WORK ORDER
Would you repeat exactly the part of the listing below that runs from the line containing "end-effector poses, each" down to the line containing "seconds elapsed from", inclusive, and nothing else?

DATASET EXTRACT
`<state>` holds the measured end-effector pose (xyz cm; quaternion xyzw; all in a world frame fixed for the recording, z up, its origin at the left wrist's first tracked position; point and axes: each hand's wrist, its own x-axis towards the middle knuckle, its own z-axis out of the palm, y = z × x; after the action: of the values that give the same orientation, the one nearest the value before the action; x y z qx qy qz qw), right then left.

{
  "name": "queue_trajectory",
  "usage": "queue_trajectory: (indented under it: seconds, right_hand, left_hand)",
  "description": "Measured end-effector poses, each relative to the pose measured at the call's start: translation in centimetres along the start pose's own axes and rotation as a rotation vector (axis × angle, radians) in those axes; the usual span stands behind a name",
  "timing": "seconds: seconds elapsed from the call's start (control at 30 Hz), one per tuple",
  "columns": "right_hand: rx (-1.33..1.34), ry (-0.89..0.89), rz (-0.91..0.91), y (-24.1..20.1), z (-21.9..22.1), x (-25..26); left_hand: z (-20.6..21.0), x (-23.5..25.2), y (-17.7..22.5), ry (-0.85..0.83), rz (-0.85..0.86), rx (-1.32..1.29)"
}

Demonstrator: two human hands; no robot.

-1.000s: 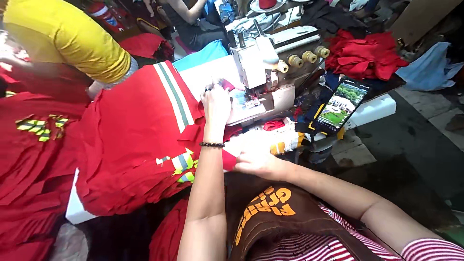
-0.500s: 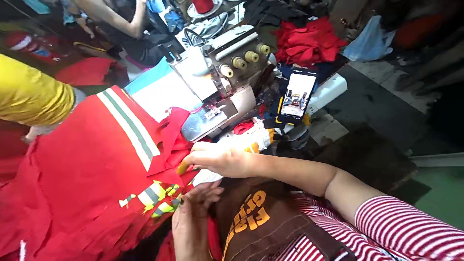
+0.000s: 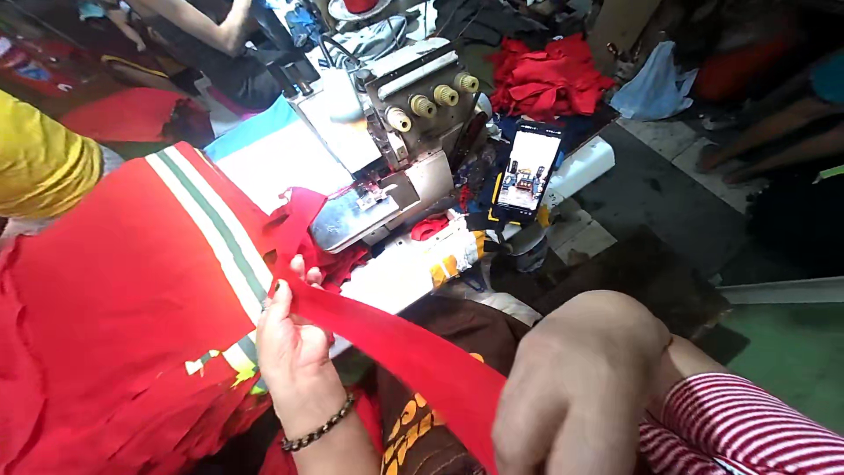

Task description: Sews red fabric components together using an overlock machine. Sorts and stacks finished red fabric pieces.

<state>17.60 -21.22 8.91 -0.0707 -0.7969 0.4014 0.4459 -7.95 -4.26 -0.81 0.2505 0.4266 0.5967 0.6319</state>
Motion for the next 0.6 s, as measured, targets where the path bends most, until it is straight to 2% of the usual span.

RESPONSE TO THE TASK
  "description": "Measured end-effector poses, each relative to the pose measured at the call's start: translation in centimetres along the start pose's own axes and rotation as a rotation vector (axis × angle, radians) in those axes; the usual span stands behind a name",
  "timing": "seconds: seconds elapsed from the call's start (control at 30 Hz), one per tuple",

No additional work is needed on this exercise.